**Task instructions:** Would you filter the listing below so that only lines with the word "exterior" remain?

[Opening Data excerpts section]

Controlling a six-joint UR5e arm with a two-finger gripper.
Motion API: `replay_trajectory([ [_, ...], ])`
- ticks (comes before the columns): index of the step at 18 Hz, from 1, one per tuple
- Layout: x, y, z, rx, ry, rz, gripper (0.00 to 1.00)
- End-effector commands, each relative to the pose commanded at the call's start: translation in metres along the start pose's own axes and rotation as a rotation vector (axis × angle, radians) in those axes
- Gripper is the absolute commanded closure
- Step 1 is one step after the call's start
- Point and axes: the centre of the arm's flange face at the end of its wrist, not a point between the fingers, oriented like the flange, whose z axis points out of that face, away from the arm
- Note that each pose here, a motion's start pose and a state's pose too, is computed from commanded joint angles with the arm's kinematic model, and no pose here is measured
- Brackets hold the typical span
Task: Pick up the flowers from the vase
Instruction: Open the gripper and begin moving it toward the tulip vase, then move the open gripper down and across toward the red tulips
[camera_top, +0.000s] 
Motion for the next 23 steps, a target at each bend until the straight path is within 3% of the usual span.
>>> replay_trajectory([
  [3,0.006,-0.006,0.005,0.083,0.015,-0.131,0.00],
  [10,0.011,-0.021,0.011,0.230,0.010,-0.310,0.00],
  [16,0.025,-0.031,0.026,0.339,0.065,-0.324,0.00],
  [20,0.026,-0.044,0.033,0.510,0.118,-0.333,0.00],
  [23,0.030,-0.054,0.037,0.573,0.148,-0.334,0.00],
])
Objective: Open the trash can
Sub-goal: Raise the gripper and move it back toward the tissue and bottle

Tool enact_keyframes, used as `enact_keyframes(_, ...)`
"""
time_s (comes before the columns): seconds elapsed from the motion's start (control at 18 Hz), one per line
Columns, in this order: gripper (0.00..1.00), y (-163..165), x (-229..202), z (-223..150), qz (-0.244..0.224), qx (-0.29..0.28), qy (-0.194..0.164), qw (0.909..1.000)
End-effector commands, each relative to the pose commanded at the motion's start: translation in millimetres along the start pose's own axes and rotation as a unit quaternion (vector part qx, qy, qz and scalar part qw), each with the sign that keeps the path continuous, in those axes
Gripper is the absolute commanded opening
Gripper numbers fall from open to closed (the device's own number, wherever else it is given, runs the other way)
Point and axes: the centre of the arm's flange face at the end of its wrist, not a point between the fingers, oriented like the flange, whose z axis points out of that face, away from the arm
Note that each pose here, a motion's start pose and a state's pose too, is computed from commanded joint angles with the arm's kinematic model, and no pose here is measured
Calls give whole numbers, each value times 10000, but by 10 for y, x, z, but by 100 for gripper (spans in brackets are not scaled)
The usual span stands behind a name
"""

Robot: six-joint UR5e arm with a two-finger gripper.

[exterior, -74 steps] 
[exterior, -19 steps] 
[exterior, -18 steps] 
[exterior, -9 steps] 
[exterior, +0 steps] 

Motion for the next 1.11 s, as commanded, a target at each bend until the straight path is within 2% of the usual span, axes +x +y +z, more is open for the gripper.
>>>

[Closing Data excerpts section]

**Problem solution:**
[exterior, -74 steps] 
[exterior, -19 steps] 
[exterior, -18 steps] 
[exterior, -9 steps] 
[exterior, +0 steps] 

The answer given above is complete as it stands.